At the beginning of 2017, Shoei launched the RYD helmet. We instantly liked the smooth, rounded profile of the shell and its near absence of clutter. We tested the helmet for a few weeks prior to its launch, but swiftly came to the conclusion that it was a cracker.
With its multi-composite outer shell (the same material used by Shoei on its top race helmets), the Shoei RYD helmet is unfeasibly light, coming in at just 1300 grammes. Now nobody likes unnecessary weight. It puts pressure on the shoulders and neck, but women in particular like a lightweight helmet, and since it was launched the RYD has become our go-to lid for lady riders and pillions.
But if the helmet is not the right size for the shape for your head, the standard 35mm cheek pads can be exchanged for 31mm, 39mm or 43mm cheek pads. Suffice it to say that we’ve never failed to get the Shoei RYD helmet to fit somebody.
The large number of shell sizes also means that the helmet has a pretty low profile; it’s not going to look like you’re wearing a bowling ball. It is, for this same reason, that Shoei tells us it did not build in a drop-down sun visor. If you build a cavity into a helmet's eps sufficient to take a visor, it will of necessity increase the size of the helmet.
And whilst we can accept this, we think it’s a shame, and potentially the RYD’s only weakness. A drop-down sun visor has become pretty much de-rigeur on a sport/touring helmet. It’s incredibly useful and, in certain circumstances, it can be a life saver. If the RYD had a sun visor, it would blow everything else into the weeds.
As an after-market extra, one can always fit the RYD with Shoei’s reactolite-style visor that goes from totally clear to dark dependant upon the intensity of the sun. But it’s furiously expensive, adding almost 40% to the helmet's price. We can’t, therefore, really recommend it even though, as far as we’re concerned, it would turn the RYD into the ultimate road helmet.
The helmet is also well vented, with two inlets on the brow and one on the chin. To allow air to escape, there are two exhaust vents at the back of the helmet. Noise, we might suggest, has not always been Shoei’s strong card, but they’ve done a great job with the RYD. Undoubtedly, the specially designed acoustic pads by the ears have a lot to do with this. The chin guard also plays its part here, reducing turbulence and keeping noisy air out of the helmet.
To make sure the RYD never fogs up, it comes in the box with Pinlock’s highest rated, most moisture-resistant, Evo insert. Most of the other stuff on the RYD is what you’d expect of a helmet from a company like Shoei. We're talking about things like a multi-layer eps that absorbs impact in a progressive manner, a quick release system to help the emergency services to remove the helmet, and so on.
The RYD is not quite the perfect, classically -styled helmet that we've been looking for, but that’s a helmet that doesn’t yet exist. But it is, in our humble opinion, about as good as a road going helmet gets. It really does tick all the boxes. You could pay twice as much and still not get a package of this quality.
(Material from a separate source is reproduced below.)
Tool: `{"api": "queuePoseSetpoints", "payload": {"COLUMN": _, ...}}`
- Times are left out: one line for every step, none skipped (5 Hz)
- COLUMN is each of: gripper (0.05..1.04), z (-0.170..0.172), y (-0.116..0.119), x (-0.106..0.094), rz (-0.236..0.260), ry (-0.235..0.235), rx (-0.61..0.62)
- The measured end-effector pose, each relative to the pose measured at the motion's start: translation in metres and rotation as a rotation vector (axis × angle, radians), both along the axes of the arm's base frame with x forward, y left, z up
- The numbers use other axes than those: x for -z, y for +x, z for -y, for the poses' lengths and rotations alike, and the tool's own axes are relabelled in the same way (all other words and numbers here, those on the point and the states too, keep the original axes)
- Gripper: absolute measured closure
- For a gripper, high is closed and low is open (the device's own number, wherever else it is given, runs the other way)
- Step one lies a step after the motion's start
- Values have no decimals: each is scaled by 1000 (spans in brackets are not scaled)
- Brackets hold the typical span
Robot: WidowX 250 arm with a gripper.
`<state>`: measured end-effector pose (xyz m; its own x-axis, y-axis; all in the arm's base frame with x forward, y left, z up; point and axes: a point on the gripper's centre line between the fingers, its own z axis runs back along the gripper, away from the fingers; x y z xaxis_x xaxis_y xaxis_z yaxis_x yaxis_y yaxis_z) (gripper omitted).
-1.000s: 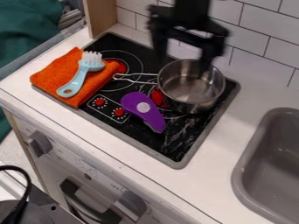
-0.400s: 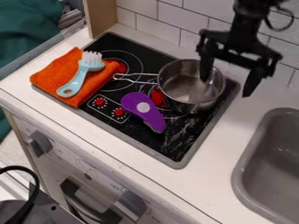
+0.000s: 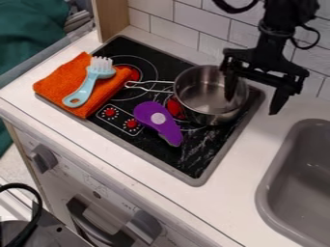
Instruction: Move the silver pot above the orange towel
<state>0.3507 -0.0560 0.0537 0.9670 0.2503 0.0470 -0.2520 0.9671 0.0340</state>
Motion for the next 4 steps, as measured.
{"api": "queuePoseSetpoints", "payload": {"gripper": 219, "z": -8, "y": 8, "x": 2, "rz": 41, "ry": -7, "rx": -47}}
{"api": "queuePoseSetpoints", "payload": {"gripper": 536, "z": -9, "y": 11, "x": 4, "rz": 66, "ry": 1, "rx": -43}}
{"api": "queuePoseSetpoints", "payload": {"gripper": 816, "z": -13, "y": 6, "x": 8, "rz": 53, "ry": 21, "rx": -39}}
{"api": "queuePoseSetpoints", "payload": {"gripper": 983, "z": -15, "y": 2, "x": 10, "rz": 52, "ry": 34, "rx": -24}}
And so, yes, you could happily wear it on everything from a GS to a Bobber. In fact, the guy who runs Bike Exif reckons it has quickly become his favourite lid.
If you’re thinking you might want comms., we currently tend to fit Interphone, but now that Shoei has started to work closely with Sena, we’re hopeful that a dedicated Sena comms. package for the RYD will come along at a some point.
Finally, it should be pointed out that the RYD comes in a fairly limited array of colours, but we don’t see this as a problem. This is not a helmet for boy racers. We like the colourways just fine!